OECD report examines implications of government support in aluminum, steelmaking

Global aluminum associations welcome the report.

two rolls of aluminum sheet

fotosr52 | stock.adobe.com

The Organization for Economic Cooperation and Development (OECD) has released a report titled “The climate implications of government support in aluminum smelting and steelmaking,” which concludes that removing government support for aluminum smelting and steelmaking could be a cost-effective strategy for decarbonization.

The report was welcomed by the aluminum associations of the United States, Europe, Canada and Japan, which note that the report finds that government support of these industries has increased output and greenhouse gas (GHG) emissions in the two sectors and shifted production to less efficient and higher GHG-emitting plants, most notably in China and India. It also highlights the expected benefits of alternative support measures that target the development and adoption of new climate technologies that are essential for the transition to net zero emissions (NZE) globally. 

The OECD report simulates removing existing government support and estimates that doing so would decrease global GHG emissions by 1 percent while reducing global output by only 0.3 percent. These results are driven by China and India, which account for 96 percent and 89 percent of the emissions and output reductions, respectively. This is largely because China and India have a ratio of support to output between 1.8 and 7 times the world average and GHG emission intensities that are one and a half to three times larger than those in OECD economies.

Charles Johnson, president and CEO of The Aluminum Association, Arlington, Virginia; Paul Voss, director general of European Aluminium, Brussels; Jean Simard, president and CEO of the Aluminium Association of Canada, Montreal; and Yasushi Noto, executive director of the Japan Aluminium Association, Tykyo, say, “The report highlights that addressing excessive subsidies and thereby ensuring a level playing field globally can be a cost-effective strategy to reduce emissions in hard-to-abate sectors like aluminum. Across aluminum supply chains today, high levels of support in China displace output from lower GHG-emitting production systems, resulting in a much higher carbon footprint globally. Removing such harmful support is an essential element of the aluminum industry making the transition to net zero emissions globally.”

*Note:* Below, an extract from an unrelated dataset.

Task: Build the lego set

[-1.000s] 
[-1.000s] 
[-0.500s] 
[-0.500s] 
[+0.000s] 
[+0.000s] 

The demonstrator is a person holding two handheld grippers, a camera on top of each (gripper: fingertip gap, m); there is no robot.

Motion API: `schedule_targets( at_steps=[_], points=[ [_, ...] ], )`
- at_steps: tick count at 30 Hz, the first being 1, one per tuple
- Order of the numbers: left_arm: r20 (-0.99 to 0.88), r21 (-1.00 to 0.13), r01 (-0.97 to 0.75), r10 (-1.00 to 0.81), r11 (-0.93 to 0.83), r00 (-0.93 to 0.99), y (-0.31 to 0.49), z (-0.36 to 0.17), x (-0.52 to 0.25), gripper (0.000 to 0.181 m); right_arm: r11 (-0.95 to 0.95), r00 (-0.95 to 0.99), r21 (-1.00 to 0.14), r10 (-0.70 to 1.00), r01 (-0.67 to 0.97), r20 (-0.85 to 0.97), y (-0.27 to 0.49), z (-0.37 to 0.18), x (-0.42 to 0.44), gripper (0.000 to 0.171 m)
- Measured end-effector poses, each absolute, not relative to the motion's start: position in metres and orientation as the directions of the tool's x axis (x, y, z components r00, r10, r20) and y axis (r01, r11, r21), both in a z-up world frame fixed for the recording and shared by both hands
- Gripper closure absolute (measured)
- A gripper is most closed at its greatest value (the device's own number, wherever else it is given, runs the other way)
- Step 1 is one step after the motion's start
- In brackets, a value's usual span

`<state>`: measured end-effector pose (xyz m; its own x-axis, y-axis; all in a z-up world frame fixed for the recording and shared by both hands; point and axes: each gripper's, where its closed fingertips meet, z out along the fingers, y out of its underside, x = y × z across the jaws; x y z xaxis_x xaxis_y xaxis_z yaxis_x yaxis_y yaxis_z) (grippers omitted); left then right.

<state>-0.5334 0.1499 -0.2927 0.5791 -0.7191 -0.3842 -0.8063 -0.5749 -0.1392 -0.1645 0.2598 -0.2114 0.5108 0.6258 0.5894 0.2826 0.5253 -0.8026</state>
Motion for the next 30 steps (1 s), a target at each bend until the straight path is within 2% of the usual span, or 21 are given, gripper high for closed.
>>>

They also say balancing government support and private sector spending on research, development and technology adoption is key to enabling sustainability in the aluminum industry. “The transition to NZE globally will require massive new investments, but the costs cannot be borne by governments alone,” the aluminum associations' leaders add. “Additional private sector investments in electricity decarbonization, near-zero GHG emission smelting systems and near 100 percent aluminum recycling rates are also needed. These investments are contingent on aluminum markets being fair, open to competition and free of aggressive state capitalism.”

According to the OECD report, additional analyses could further identify the design features of government support that generate the most adverse effects from a trade and environmental perspective, while more research is needed to understand the distributional concerns that could arise from phasing out government support to these energy-intensive industries.